The bone-crunching action suggests Bay imagines he's remaking War Of The Worlds, or maybe Terminator 4. And to be fair, the Transformers in motion are something to see - even in a high velocity blur, they're surprisingly graceful. As with several of this year's event pictures, the effects guys have surpassed themselves. But the illusion is shattered whenever the 'bots start talking - I never thought I'd find myself yearning for the wit and sophistication of Arnold Schwarzenegger, but you live and learn.

Transformers

Bay tries to gloss over the infantile plot, but it would take a lighter, sharper touch to square the movie's pedestrian and frequently lame script with its excitable vision of impending auto-geddon. Where's Joe Dante (Gremlins) when you need him?

Just look at how a supposedly tense scene with Sam retrieving a crucial talisman for the future of the planet dissolves into embarrassing adolescent humor ('Were you masturbating?' mom wants to know) and banal suburban angst (the Autobots clumsily trample dad's lawn). I guess that reminds us who the movie's target audience is, but how such juvenilia has gone on to gross more than $220 million at the US box office is beyond me. As to why such high-tech machines need to get hold of a pair of antique spectacles is apparently neither here nor there.
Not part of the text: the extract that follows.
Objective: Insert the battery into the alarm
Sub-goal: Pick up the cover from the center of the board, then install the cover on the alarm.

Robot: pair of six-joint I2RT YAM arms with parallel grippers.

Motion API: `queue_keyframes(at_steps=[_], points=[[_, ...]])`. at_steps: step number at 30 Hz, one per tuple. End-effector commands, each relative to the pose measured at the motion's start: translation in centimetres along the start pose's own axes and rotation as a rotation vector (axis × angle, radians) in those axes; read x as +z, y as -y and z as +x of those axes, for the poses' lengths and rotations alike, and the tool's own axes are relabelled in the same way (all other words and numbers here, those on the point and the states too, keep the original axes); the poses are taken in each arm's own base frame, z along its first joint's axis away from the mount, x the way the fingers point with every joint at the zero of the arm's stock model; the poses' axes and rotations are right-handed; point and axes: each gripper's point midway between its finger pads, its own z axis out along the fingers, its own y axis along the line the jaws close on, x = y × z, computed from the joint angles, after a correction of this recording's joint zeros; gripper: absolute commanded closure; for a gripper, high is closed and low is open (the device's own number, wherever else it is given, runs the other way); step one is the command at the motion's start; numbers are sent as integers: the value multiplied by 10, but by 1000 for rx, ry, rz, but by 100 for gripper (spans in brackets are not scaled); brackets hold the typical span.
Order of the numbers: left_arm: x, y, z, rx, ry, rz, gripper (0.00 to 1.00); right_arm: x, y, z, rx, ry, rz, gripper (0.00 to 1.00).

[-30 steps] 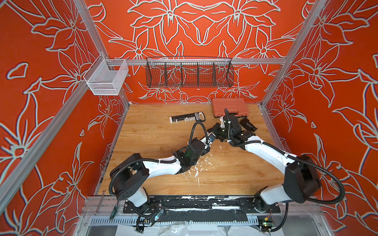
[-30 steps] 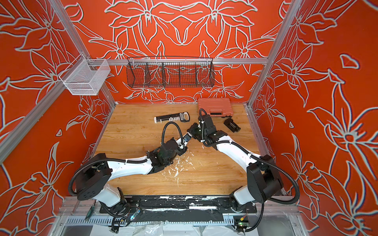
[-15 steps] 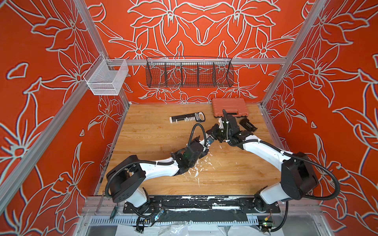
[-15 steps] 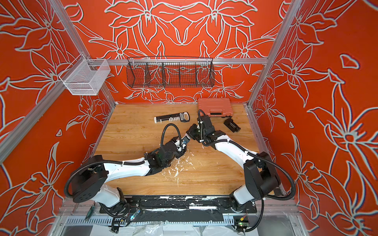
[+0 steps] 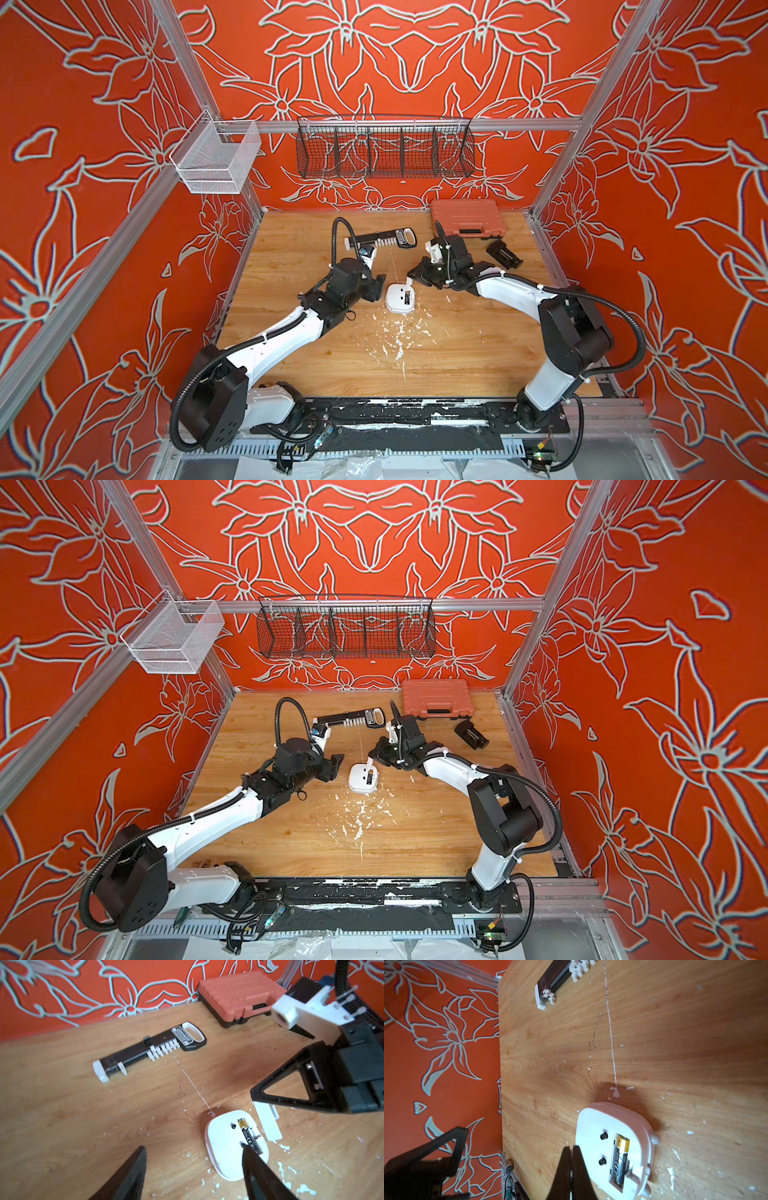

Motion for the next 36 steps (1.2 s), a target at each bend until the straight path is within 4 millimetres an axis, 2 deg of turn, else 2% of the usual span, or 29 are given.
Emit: queue_keyframes(at_steps=[1, 3, 8, 21, 36], points=[[6, -2, 33, -220, -155, 94, 30, 5, -10, 1, -123, -29, -32, 100], [13, -3, 43, -254, -211, 116, 30, 8, -3, 5, -127, -56, 6, 100], [25, 8, 60, -287, -291, 192, 33, 11, 8, 14, -173, -96, 105, 100], [47, 20, 95, -348, -424, 264, 36, 22, 37, 25, -131, -92, 181, 100], [62, 17, 117, -357, -482, 252, 40, 31, 46, 32, -98, -79, 205, 100]])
Other questions that bothered me: why does the 'Allspark' only create Decepticons? What happened to Scorponok? How does Bumblebee get his voice back? Why on earth do the good guys head for a densely populated city to stage the showdown? Why is Anthony Anderson in this movie? Did Michael Bay ever meet a woman with an IQ above 50? And what are they putting in American popcorn these days anyway?